脑机接口可以根据是否使用侵入性植入电极或非侵入性方法进行大致分类。脑电图(EEG)、脑磁图(MEG)、功能性磁共振成像(fMRI)等非侵入性脑机接口方法,或其他通过头骨和皮肤感知大脑活动的方式,无需使用植入电极。非侵入性脑机接口通常具有比植入设备更低分辨率和噪点的信号,但依然提供了访问与内部认知相关的大脑信号的访问。这种非侵入性脑机接口在科学研究和医学中非常常见,但在消费技术中尚未得到广泛应用。
侵入性和非侵入性脑机接口都面临着诸多社会和伦理方面的考虑,包括隐私和数据保护,因为它们可以进入大脑,(在某些情况下)能够向大脑写入信息或调节其活动。基于手腕的表面肌电信号设备减轻了所述担忧,因为这种设备在外周操作,不具有与大脑相同的访问。表面肌电信号腕带设备只能感知驱动用户向外运动行为的信号,而不能感知产生这种行为的内部认知。用户可以随意控制何时以及如何移动手臂来接触设备。另外,故障的腕部肌电图设备不会直接伤害用户,而侵入性脑机接口系统或具有刺激大脑能力的脑机接口而言则不一定是这样。用户可以随时关闭或移除肌电信号腕带设备。

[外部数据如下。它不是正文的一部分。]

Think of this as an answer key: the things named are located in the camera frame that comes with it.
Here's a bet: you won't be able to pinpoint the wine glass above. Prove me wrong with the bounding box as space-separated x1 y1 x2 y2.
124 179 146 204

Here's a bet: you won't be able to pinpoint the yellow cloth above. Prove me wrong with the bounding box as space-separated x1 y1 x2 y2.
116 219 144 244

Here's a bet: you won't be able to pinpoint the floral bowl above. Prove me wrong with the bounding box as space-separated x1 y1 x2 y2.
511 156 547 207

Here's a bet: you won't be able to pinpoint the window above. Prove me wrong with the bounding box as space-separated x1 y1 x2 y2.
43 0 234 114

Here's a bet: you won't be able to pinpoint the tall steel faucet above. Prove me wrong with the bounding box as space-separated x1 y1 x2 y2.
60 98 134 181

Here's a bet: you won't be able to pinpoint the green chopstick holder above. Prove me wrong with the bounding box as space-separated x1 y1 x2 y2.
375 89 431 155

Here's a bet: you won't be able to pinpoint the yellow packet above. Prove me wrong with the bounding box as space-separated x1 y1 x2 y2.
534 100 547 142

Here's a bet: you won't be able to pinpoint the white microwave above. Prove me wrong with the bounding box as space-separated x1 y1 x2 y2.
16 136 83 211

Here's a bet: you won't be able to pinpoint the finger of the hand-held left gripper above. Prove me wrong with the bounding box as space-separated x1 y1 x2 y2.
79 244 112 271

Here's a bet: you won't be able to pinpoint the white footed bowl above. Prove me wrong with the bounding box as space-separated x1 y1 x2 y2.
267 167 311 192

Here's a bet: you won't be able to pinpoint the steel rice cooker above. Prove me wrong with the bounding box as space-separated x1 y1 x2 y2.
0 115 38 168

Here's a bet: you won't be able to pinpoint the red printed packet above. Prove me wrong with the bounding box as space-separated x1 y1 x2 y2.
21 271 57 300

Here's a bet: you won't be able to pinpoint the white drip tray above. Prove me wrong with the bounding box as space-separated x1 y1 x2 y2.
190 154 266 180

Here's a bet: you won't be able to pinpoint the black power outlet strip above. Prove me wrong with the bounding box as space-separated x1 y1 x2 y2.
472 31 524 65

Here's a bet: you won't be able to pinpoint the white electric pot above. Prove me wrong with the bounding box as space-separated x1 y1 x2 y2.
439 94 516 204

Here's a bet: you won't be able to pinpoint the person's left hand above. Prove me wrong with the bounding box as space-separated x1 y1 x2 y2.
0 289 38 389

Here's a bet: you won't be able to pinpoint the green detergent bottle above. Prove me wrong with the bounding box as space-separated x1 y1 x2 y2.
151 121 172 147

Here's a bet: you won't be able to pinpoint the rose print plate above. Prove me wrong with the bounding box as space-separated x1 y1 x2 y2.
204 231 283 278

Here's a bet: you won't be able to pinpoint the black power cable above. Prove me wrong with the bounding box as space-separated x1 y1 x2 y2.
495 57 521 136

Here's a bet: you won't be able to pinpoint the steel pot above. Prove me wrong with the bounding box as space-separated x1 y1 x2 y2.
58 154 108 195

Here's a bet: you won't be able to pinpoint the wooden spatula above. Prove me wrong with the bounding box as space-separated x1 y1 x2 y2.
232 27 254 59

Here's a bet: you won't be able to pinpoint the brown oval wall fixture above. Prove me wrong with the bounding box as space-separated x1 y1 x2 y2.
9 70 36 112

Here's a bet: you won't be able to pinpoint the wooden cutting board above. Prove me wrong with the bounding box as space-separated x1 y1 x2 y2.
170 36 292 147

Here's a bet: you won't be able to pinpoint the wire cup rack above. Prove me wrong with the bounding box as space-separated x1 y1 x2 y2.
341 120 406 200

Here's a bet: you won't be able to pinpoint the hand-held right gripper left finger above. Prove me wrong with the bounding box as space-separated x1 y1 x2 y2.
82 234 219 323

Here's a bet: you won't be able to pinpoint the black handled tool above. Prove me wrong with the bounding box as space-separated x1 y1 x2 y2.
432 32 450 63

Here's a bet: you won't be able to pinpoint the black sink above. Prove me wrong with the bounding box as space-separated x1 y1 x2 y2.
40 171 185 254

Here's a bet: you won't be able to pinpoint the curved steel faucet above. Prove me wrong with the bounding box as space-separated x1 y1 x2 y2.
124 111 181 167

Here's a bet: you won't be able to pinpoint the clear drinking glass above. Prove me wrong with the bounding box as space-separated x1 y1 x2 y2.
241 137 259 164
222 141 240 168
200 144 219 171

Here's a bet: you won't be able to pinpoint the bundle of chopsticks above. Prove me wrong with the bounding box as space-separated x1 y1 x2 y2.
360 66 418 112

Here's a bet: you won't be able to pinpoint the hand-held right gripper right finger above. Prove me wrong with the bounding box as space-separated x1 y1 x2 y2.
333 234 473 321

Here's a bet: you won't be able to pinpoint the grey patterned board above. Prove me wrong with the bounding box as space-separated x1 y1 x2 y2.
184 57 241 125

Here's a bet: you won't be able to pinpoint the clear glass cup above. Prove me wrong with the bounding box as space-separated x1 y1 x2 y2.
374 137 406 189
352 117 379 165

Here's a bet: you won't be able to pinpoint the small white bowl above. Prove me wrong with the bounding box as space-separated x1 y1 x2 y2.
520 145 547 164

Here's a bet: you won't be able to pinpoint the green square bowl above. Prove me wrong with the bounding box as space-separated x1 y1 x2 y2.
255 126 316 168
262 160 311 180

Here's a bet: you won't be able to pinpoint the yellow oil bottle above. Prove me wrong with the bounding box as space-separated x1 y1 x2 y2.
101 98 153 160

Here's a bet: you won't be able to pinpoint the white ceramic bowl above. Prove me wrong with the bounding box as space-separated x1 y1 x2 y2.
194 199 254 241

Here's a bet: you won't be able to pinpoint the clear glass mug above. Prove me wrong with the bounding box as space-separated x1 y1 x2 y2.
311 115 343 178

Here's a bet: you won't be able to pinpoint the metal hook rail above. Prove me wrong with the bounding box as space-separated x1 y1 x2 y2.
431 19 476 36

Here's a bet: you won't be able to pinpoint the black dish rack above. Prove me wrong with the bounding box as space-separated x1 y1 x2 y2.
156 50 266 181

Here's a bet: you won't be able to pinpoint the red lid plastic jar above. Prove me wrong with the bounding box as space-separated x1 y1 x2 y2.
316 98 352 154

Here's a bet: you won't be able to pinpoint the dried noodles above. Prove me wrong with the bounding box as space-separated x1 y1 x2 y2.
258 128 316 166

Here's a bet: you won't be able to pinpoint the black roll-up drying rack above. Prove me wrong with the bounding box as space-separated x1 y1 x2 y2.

通过腕部肌电信号实现的安全、舒适、非侵入性和意志控制的结合,使其成为广泛可扩展的消费者输入设备的一个有前途选择。所以,基于表面肌电信号的HCI是一种实用且令人兴奋的新范例,可以精确控制下一代计算设备,同时提供更隐私的方法。
5. 结论
手腕肌电信号有可能彻底改变人们与设备的交互方式。它能够解释手势和微妙的肌肉力量——无论用户是坐着、站着还是在移动——这使得它广泛适用于一系列不同的应用程序和输入类型。另外,它能够为广泛的人群提供开箱即用的服务,使其非常适合作为一款通用的消费设备。就像之前的触控屏、鼠标和键盘一样,基于手腕肌电信号的HCI可以重塑我们与物理和数字系统的交互,为人们提供一种安全、无缝和以用户操作为中心的方法来控制他们的数字设备。